**Exercise details**
Return verbatim all lines from the first one in the records to the line with "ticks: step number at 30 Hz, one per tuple", both ends kept.
-=-=-
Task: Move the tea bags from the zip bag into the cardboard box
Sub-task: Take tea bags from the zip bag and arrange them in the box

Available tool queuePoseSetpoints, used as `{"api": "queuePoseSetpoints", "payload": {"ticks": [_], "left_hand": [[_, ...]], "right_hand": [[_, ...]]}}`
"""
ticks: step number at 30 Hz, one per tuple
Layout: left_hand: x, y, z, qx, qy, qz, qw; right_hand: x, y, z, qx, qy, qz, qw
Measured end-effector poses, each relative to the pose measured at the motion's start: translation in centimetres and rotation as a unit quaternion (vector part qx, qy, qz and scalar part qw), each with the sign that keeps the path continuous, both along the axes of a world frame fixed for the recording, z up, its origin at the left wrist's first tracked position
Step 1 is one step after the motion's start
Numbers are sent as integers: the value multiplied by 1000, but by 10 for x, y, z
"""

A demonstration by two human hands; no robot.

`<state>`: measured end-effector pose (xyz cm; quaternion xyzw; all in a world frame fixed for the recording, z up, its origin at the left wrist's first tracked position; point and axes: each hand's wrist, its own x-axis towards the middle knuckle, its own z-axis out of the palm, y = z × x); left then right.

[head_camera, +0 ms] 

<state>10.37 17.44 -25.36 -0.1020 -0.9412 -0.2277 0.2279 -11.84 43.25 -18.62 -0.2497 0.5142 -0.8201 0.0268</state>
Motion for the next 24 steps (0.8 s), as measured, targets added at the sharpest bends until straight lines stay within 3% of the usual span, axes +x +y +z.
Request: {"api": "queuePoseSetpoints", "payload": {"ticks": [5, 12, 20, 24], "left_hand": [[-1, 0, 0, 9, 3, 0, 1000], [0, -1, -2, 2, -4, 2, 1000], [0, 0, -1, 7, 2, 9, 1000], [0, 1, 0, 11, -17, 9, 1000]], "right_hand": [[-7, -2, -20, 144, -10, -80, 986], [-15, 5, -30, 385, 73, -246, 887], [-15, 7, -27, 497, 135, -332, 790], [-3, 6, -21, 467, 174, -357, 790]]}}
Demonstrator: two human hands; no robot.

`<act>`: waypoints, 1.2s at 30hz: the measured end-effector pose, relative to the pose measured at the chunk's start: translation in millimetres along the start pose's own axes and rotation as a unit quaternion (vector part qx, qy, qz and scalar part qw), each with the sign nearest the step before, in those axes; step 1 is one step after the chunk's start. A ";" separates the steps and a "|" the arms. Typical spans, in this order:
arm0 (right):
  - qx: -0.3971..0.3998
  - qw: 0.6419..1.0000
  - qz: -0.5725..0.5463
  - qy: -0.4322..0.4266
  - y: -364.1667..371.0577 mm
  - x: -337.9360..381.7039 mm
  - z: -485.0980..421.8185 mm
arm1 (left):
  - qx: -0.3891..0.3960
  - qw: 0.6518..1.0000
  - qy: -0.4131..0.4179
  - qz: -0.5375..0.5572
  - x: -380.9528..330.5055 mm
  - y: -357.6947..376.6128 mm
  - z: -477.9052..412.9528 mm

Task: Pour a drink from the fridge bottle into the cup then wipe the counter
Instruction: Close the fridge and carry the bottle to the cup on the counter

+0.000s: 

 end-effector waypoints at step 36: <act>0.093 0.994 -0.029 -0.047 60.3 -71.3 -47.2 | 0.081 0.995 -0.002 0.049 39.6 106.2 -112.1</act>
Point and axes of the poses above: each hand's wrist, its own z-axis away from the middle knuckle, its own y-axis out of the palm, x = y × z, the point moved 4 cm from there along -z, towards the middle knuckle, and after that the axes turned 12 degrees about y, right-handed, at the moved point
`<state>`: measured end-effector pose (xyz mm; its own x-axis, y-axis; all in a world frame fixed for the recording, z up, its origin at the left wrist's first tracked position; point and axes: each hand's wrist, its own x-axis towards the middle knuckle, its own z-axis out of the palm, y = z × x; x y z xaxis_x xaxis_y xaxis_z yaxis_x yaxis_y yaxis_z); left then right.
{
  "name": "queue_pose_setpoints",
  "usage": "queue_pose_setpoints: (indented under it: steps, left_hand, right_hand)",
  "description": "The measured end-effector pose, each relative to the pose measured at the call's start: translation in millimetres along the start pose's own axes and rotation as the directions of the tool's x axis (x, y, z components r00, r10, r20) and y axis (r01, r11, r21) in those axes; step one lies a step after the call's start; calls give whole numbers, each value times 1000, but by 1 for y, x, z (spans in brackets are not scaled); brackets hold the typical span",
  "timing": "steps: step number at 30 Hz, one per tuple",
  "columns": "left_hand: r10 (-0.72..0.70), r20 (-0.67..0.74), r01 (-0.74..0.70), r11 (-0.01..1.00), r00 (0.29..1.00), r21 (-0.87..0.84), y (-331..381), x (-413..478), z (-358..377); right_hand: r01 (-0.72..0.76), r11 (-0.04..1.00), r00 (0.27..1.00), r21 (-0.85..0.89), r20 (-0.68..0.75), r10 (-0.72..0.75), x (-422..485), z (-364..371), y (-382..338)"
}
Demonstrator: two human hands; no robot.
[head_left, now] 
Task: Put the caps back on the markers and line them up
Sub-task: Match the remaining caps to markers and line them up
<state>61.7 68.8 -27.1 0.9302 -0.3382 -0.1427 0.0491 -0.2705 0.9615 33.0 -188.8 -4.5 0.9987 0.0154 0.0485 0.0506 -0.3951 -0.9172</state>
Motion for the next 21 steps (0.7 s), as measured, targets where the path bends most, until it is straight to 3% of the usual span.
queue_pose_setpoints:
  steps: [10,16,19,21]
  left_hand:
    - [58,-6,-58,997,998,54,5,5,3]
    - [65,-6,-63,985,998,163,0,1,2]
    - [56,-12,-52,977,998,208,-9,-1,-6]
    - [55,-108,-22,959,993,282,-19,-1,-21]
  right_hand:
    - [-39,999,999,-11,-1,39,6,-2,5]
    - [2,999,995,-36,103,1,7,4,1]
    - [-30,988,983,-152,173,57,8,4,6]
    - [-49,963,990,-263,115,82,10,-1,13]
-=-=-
**Response to this exercise**
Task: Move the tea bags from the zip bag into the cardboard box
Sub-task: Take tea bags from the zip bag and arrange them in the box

Available tool queuePoseSetpoints, used as `{"api": "queuePoseSetpoints", "payload": {"ticks": [_], "left_hand": [[_, ...]], "right_hand": [[_, ...]]}}`
"""
ticks: step number at 30 Hz, one per tuple

Nothing else is left to add to this answer.